------ EXTRACTED MATERIAL
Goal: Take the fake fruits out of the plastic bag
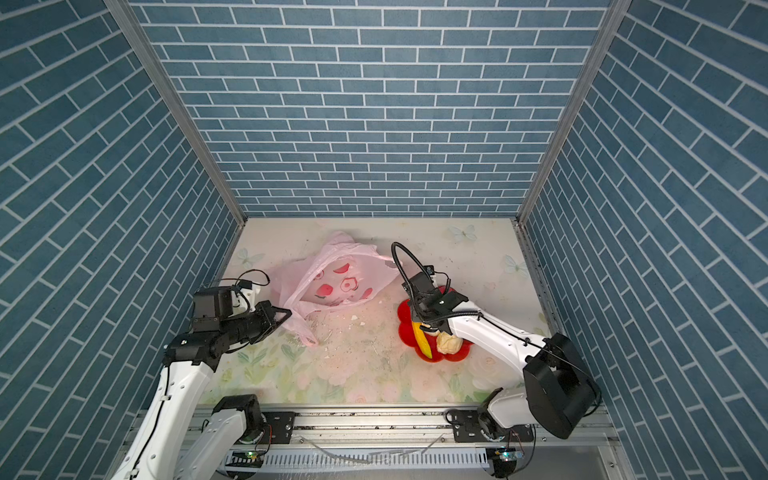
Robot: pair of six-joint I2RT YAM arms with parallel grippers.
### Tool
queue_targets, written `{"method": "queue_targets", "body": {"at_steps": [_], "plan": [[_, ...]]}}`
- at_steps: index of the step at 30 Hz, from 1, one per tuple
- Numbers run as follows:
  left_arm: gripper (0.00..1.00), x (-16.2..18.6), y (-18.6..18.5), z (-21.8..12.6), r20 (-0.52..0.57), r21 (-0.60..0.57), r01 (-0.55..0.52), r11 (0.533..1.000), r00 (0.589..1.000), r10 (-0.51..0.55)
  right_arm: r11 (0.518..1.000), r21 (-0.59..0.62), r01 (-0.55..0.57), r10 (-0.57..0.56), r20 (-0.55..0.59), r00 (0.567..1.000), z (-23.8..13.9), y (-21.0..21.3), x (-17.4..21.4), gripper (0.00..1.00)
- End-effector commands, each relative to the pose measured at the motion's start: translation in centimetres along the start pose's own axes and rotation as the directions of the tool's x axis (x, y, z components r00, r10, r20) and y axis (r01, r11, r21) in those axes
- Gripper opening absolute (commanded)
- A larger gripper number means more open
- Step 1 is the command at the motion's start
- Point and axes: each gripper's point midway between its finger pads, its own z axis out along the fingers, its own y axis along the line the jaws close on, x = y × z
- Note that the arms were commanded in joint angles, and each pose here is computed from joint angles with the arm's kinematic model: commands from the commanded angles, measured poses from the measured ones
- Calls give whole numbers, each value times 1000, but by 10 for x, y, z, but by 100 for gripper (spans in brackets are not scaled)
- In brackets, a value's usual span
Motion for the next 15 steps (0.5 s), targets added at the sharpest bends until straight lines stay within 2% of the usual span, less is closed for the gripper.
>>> {"method": "queue_targets", "body": {"at_steps": [1,15], "plan": [[6,-8,-11,-6,-3,3,-65,998,998,65,999,30,14,-14,-15,1000,-3,-10,4,73],[3,-38,-34,-24,-53,-130,-196,972,980,191,1000,-6,8,-7,93,996,-56,-24,-19,77]]}}
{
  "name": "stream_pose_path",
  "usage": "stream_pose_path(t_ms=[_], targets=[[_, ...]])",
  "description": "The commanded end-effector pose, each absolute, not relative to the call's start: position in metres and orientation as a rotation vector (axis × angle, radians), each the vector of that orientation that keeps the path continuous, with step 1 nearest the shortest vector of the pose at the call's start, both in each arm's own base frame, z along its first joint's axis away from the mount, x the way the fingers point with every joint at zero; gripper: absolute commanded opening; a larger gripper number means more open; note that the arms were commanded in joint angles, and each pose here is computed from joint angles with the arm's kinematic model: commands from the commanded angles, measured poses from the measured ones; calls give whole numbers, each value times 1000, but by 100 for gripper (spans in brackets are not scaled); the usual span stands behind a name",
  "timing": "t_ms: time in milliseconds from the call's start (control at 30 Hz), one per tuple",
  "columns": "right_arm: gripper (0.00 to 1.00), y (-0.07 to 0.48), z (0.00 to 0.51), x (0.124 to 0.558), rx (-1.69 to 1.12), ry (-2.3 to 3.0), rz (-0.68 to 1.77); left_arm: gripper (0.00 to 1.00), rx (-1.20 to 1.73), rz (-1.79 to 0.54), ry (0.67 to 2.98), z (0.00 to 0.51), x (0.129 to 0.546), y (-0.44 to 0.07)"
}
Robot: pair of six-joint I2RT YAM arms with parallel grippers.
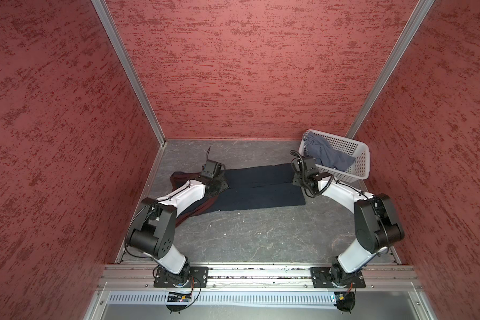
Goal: Fold and stack the tank tops
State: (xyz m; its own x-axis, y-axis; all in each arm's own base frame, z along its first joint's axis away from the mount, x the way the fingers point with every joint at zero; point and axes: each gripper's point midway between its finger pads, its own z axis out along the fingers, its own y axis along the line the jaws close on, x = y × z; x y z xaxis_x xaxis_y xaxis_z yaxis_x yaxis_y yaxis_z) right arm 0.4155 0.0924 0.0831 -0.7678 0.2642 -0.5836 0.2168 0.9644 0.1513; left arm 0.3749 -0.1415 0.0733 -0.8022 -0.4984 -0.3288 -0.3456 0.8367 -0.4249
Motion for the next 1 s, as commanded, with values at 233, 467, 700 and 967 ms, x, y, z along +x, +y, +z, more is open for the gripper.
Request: stream_pose_path(t_ms=[233,467,700,967], targets=[[42,89,57,427,308,2521,13,55,-673,-436,2653,25,389,-131],[28,64,36,412,385,2577,-159,54,-735,-419,2674,6,379,-120],[30,54,32,411,410,2590,-213,56,-694,-436,2673,17,383,-124],[51,54,90,410,367,2497,-181,72,-576,-504,2565,92,392,-119]])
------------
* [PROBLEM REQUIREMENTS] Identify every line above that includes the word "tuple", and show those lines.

* [OUTPUT OF THE TASK]
- at_steps: index of the step at 30 Hz, from 1, one per tuple
  "timing": "t_ms: time in milliseconds from the call's start (control at 30 Hz), one per tuple",

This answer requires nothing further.